Vous pourrez lire, ci-dessous, le témoignage donné par Eric HERVE-BAZIN, le 12 octobre 2008, à Paris, lors de l’Assemblée générale des “Amis de René Bazin”. Nous le remercions de nous avoir autorisés à publier ce témoignage personnel exceptionnel.
J’AI RECU UNE MISSION EXTRËMEMENT PRECISE :
“ JE VOUDRAIS QUE TU DISES, AVEC TES MOTS A TOI, ET DANS LE CONTEXTE DE 2008, POURQUOI TU ADMIRES R.B, QUELS SONT LES POINTS SAILLANTS DE SON ŒUVRE, POURQUOI IL EST INTERESSANT DE LE RELIRE ”

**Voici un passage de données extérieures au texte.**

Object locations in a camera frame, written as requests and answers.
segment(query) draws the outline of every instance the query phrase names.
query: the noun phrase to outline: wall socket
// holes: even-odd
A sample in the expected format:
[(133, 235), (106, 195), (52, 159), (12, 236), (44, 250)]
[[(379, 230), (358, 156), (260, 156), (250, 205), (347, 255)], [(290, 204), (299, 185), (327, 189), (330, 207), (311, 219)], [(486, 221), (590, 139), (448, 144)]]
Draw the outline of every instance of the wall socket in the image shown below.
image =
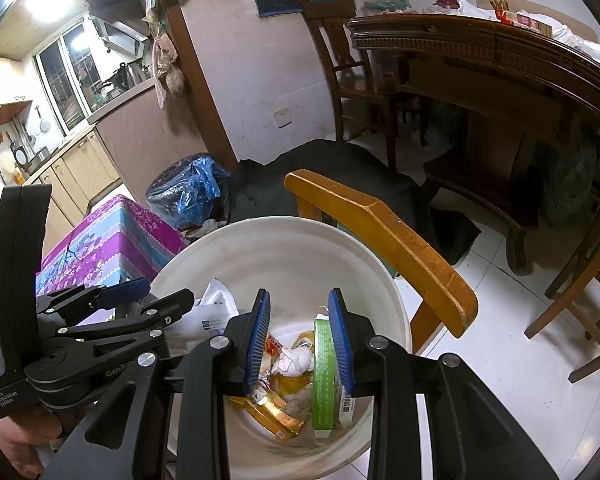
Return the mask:
[(276, 124), (279, 128), (284, 128), (288, 124), (291, 124), (291, 110), (289, 108), (282, 108), (273, 114), (276, 118)]

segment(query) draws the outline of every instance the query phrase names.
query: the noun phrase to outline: blue plastic bag
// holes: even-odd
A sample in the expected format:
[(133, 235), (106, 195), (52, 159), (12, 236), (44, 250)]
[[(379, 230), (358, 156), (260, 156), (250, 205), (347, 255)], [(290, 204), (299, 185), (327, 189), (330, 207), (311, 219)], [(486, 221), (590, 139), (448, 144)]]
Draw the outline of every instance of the blue plastic bag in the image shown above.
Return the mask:
[(224, 181), (231, 175), (208, 153), (179, 160), (147, 189), (149, 209), (176, 229), (201, 226), (226, 201)]

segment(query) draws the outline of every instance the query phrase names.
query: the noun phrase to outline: ceiling
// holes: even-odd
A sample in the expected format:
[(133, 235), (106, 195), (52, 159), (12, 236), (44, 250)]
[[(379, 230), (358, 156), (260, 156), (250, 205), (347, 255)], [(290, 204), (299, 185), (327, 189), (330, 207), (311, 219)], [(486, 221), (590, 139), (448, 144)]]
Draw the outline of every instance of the ceiling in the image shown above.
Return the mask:
[(31, 15), (25, 0), (17, 0), (0, 20), (0, 57), (21, 60), (64, 22), (85, 10), (84, 0), (71, 0), (61, 19), (45, 23)]

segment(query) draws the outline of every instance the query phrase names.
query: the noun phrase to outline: orange wooden armrest
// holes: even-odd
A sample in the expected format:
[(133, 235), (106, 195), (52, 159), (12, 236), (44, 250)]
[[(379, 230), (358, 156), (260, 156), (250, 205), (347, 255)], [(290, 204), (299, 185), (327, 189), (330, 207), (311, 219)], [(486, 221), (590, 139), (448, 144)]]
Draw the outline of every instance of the orange wooden armrest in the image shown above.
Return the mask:
[(321, 220), (324, 211), (359, 236), (396, 269), (422, 297), (413, 320), (413, 351), (418, 351), (440, 321), (460, 337), (478, 314), (478, 300), (460, 275), (381, 200), (308, 170), (285, 177), (298, 197), (298, 213)]

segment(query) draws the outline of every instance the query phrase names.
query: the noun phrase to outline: metal screw
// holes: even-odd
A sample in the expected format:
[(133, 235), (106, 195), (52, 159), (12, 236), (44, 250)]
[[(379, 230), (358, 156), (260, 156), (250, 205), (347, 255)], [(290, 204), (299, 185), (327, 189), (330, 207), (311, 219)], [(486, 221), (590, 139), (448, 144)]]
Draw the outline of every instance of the metal screw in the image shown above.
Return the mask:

CECI, BIEN SUR, EN MA QUALITE, ASSEZ NOUVELLE, IL FAUT BIEN VOUS LE CONFESSER, DE “ GRAND ADMIRATEUR DUDIT RB ”.
LA MISSION PRECISE EGALEMENT PAR UN RENVOI EN BAS DE PAGE ET J’AURAI BIEN GARDE DE NE PAS L’OUBLIER “ 10 A 12 MINUTES MAXIMUM ”.
J’EN CONCLUS QUE JE N’AURAIS JAMAIS DÛ ACCEPTER CETTE MISSION CAR DEVANT UN TEL AEROPAGE QUI CONNAIT DEJA LE SUJET COMMENT EN SI PEU DE TEMPS RESUMER TANT DE CHOSES SI CE N’EST POUR DIRE DES BANALITES OU POUR PARLER SI VITE QUE J’EN SERAI INAUDIBLE. A SUPPOSER MÊME QUE JE PUISSE ÊTRE IN TERESSANT CAR ENFIN, COMME VOUS LE SAVEZ PROBABLEMENT TOUS, CE SUJET A ETE DEJA TRAITE LE 25 MARS 2000 LORS D’UN COLLOQUE ORGANISE PAR L’UNIVERSITE CATHOLIQUE DE L’OUEST.
MAIS CHOSE PROMISE, CHOSE DUE ! JE N’EVITERAI DONC PAS L’OBSTACLE, QUITTE A LE TUTOYER.
I . POURQUOI J’ADMIRE RB, DANS LE CONTEXTE DE 2008.
PARCE QUE C’EST UN ROMANCIER DE l’ESPRIT, DE L’ANALYSE DE LA PENSEE ET DU COMPORTEMENT TRES DIFFERENT DES ROMANCIERS DE NOS JOURS QUI TRAITENT PLUS FREQUEMMENT DU CORPS ET DES SENSATIONS (cit n° 1- tirée de “ étapes de ma vie ”)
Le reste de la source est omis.